Le Guin Presented National Book Foundation Medal

Gaiman and Le Guin at 2014 Nat Book Award

Neil Gaiman and Ursula K. Le Guin at the 2014 National Book Awards.

Ursula K. Le Guin received the 2014 National Book Foundation Medal for Distinguished Contribution to American Letters from the hands of Neil Gaiman at a ceremony in New York on November 19.

Reporters considered her 6-minute speech the highlight of an evening with no shortage of brilliant writers accepting awards.

According to National Public Radio:

Despite these wins, in many ways the 65th National Book Awards ceremony still belonged to beloved fantasy author Ursula K. Le Guin. LeGuin, the author of such classics as The Left Hand of Darkness and the Earthsea novels, got a standing ovation when she came on stage to accept an award for distinguished contributions to American letters.

Once she was onstage, she pulled no punches in a fiery speech about art and commerce. “We just saw a profiteer try to punish a publisher for disobedience, and writers threatened by corporate fatwa,” LeGuin said. “And I see a lot of us, the producers, accepting this — letting commodity profiteers sell us like deodorant!”

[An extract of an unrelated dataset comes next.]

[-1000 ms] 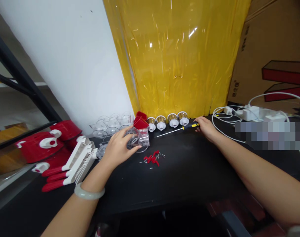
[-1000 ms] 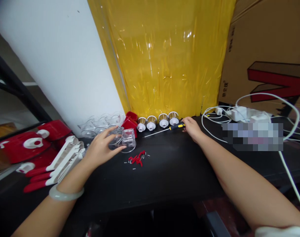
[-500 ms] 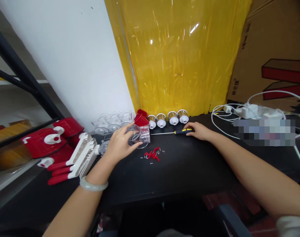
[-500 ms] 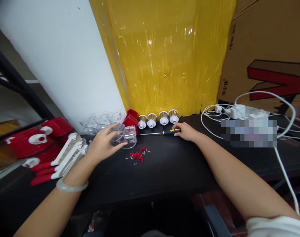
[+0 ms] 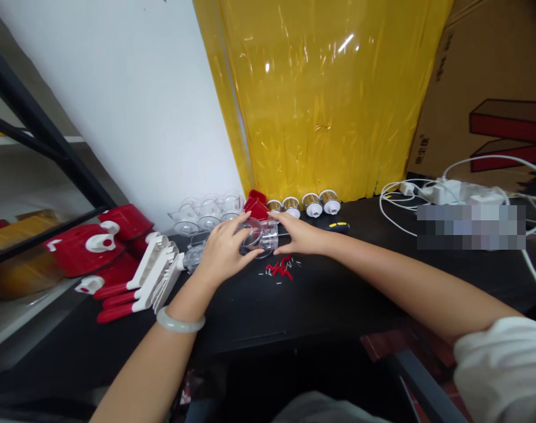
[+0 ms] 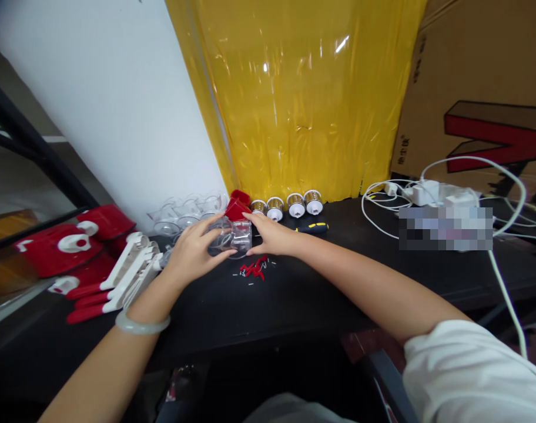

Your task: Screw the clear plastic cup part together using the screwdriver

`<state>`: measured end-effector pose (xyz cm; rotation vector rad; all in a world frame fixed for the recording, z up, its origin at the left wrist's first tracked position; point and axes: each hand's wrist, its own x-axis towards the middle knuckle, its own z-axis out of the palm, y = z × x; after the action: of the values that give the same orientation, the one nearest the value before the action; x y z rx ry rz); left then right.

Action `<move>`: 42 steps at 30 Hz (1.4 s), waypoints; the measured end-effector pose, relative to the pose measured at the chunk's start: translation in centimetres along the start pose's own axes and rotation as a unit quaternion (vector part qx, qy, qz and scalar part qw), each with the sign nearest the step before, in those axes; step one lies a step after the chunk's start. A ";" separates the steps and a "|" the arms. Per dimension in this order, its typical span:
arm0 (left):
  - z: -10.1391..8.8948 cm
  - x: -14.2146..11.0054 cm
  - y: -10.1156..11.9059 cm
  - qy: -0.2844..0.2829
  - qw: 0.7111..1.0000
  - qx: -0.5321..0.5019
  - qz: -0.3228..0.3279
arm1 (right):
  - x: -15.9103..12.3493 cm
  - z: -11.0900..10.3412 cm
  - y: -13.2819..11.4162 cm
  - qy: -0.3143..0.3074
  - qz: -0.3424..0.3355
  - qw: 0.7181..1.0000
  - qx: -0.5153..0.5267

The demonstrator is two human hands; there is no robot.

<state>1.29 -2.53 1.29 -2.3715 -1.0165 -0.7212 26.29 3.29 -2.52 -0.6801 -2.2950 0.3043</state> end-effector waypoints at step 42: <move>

She was referring to the recent dispute between Amazon and the publisher Hachette over e-book pricing. The power of capitalism can seem inescapable, LeGuin said, but resistance and change begin in art. And writers should demand their fair share of the proceeds from their work.

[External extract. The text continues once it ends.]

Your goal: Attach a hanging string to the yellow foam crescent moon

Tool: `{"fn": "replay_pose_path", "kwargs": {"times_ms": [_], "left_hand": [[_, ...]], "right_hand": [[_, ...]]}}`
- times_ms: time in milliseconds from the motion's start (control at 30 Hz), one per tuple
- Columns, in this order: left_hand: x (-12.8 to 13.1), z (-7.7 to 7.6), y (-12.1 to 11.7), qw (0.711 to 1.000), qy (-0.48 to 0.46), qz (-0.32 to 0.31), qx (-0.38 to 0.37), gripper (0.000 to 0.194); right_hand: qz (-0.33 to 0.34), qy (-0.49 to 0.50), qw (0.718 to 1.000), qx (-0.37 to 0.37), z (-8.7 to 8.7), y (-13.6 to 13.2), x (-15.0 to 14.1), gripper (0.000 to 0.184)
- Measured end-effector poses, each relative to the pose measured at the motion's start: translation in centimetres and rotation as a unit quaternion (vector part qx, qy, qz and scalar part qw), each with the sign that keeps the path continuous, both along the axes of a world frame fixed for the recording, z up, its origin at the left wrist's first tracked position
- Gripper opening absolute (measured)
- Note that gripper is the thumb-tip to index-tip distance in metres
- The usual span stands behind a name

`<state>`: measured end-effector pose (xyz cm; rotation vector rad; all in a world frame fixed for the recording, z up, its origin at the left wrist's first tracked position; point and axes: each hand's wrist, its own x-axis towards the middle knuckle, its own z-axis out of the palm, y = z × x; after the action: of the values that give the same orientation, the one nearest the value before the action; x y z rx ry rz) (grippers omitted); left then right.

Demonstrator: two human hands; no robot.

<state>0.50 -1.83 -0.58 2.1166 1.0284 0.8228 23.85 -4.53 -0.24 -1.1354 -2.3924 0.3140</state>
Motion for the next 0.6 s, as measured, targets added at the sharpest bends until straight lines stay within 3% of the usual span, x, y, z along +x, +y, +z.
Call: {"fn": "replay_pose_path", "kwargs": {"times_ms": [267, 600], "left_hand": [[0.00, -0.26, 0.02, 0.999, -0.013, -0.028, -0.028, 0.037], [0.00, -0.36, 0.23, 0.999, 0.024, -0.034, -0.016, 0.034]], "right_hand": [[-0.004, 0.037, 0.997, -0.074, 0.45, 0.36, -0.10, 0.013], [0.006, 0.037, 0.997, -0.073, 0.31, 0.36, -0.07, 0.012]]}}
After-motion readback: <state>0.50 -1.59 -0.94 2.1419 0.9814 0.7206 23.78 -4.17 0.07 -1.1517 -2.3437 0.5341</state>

“The name of our beautiful reward is not profit. Its name is freedom.”

Huffington Post found her talk highly quotable:

“My fellow writers of the imagination … watched the beautiful awards go to the so-called realists.”
Le Guin voiced her feelings about genre — as a genre writer herself, she wishes science fiction and fantasy writers would be given due credit from critics and literary awards.

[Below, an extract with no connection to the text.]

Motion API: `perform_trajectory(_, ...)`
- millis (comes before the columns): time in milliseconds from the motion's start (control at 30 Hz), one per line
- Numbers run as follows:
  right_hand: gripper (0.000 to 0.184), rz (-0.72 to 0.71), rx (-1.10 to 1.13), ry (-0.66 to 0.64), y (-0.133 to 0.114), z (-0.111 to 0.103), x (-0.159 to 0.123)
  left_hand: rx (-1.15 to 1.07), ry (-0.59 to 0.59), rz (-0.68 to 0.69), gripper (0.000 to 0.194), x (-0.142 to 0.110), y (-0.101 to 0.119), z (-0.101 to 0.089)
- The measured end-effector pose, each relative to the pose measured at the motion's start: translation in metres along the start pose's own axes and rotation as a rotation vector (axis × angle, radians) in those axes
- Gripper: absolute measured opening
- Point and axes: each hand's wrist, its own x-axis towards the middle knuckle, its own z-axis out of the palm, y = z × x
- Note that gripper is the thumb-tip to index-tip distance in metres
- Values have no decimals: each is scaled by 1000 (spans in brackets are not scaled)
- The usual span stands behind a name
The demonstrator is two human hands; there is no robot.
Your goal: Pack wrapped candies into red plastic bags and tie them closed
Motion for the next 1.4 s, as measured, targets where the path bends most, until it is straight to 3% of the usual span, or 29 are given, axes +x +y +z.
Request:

“We live in capitalism. Its power seems inescapable. So did the divine right of kings.”
She also chastised our tendency towards nonchalance concerning our country’s current economic state, saying that just because a social structure seems pervasive doesn’t mean it can’t be challenged.

“I think hard times are coming. We will need writers who can remember freedom. Poets, visionaries, the realists of a larger reality.”
Le Guin’s speculations about the future have proven to be eerily correct in some cases, such as cross-continent communication, so when she says “hard times are coming,” it might be worth heeding her words of warning.